» **EXERCISE OBJECTIVE**:
Omit the pictures and reproduce the rest of the listing exactly.

[Start of section]

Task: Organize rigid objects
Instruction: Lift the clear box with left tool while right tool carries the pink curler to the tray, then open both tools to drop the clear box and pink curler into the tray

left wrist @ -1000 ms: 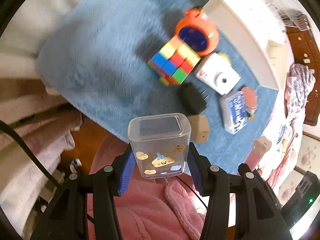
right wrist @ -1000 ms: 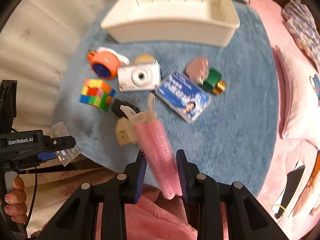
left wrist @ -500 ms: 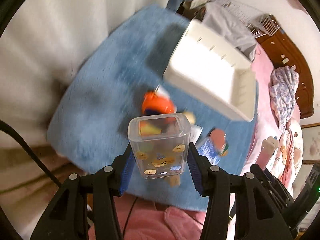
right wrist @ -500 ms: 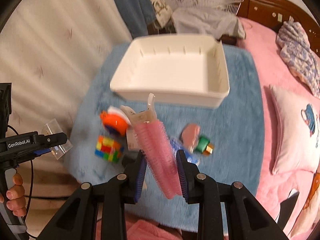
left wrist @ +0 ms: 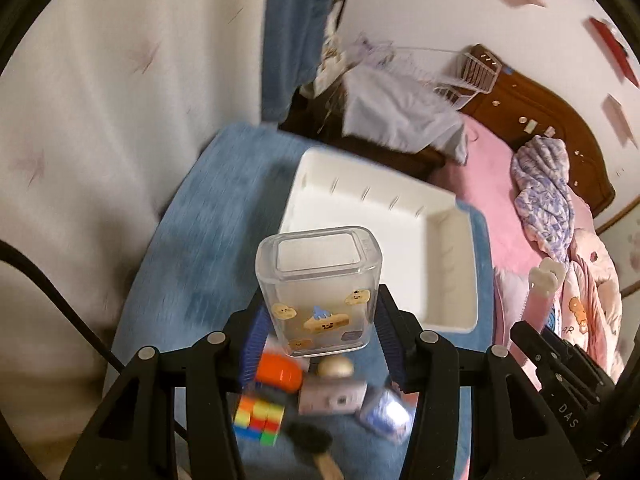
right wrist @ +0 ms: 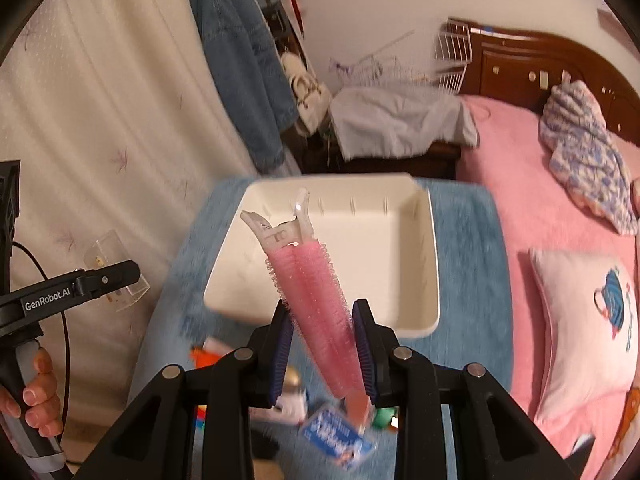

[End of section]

» **ANSWER BOX**:
Task: Organize rigid objects
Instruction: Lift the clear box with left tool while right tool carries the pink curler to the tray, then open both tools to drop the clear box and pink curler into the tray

left wrist @ -1000 ms: 
right wrist @ -1000 ms: 
left wrist @ -500 ms: 
right wrist @ -500 ms: 
left wrist @ +0 ms: 
right wrist @ +0 ms: 

This exercise requires no further response.